Even though the opportunities were immense, he warned of possible dangers and risks such as privacy violation, bias, discrimination, copyright violation, lack of accountability, insecurity, job losses, autonomous weapons, cyber-attacks, and terrorism.
Professor Mutambara said concerns were that AI could eventually become so powerful that it poses an existential threat to humanity, either by accident or design.
“What happens when we have a million Intelligent Agents whose capabilities are beyond those of Albert Einstein, Isaac Newton, Elon Musk, Prof Edward Witten, or Prof Andrew Wiles?” asked Professor Mutambara.
Professor Mutambara said the question frequently asked was how human beings can control a society or world with a million such highly intelligent agents.
He said when mitigating the dangers and risks it must be remembered that many of these “AI dangers and challenges” were not inherent to Artificial Intelligence itself.
“They arise from how AI is developed, deployed, and regulated,” explained Professor Mutambara.
“Have diverse teams of AI developers and regulators that include women, Africans, Blacks, and different cultures/languages.

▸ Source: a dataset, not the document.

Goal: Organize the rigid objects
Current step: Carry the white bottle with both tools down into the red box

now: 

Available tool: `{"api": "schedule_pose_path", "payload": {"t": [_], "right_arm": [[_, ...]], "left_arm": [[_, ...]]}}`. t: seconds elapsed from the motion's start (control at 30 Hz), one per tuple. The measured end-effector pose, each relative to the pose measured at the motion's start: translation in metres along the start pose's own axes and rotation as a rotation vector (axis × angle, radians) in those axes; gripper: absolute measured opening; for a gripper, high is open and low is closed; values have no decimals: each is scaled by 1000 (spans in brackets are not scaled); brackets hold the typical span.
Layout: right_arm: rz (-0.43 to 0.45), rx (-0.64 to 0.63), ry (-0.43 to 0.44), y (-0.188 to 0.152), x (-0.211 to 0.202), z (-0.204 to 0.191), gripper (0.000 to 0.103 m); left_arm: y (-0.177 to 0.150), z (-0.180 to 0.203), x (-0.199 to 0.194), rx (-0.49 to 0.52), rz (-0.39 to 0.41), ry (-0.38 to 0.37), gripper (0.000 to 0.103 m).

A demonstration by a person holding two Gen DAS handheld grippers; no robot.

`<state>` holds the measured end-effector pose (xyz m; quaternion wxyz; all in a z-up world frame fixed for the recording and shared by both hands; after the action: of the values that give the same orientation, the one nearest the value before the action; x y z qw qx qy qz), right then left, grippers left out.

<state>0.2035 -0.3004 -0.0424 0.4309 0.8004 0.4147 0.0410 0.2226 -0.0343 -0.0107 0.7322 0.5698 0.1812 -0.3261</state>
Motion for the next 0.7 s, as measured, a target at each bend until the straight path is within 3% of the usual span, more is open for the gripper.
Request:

“Accept the destruction of some jobs, prepare (acquire new capabilities and skills) for the new AI jobs and AI-modified jobs.
“AI must be developed in an ethical and responsible manner, with appropriate safeguards in place to mitigate these risks.”
Professor Mutambara acknowledged that existential risk remains an open question.
He, however, suggested that: “We must concentrate on responsible AI for solving global problems and improving the quality of life of all people across the world”.
“Africans must be key players (not just consumers) in the development of AI. Africans must proactively use AI to solve their socio-economic problems.”
Professor Mutambara said AGI and strong AI remain largely areas of active research – inconclusive work in progress.
Whether and when such systems will be fully developed are open questions.
“Ethical considerations, religious beliefs, or fear of the unknown cannot be allowed to deter the pursuit of both AGI and strong AI,” said Professor Mutambara.
“The research and experimentation must continue. Once technology has been invented, it cannot be uninvented.
“Once the genie is out of the bottle, nobody can put it back.
“Brace yourself for a brave AI-driven new world fraught with both opportunities and threats.”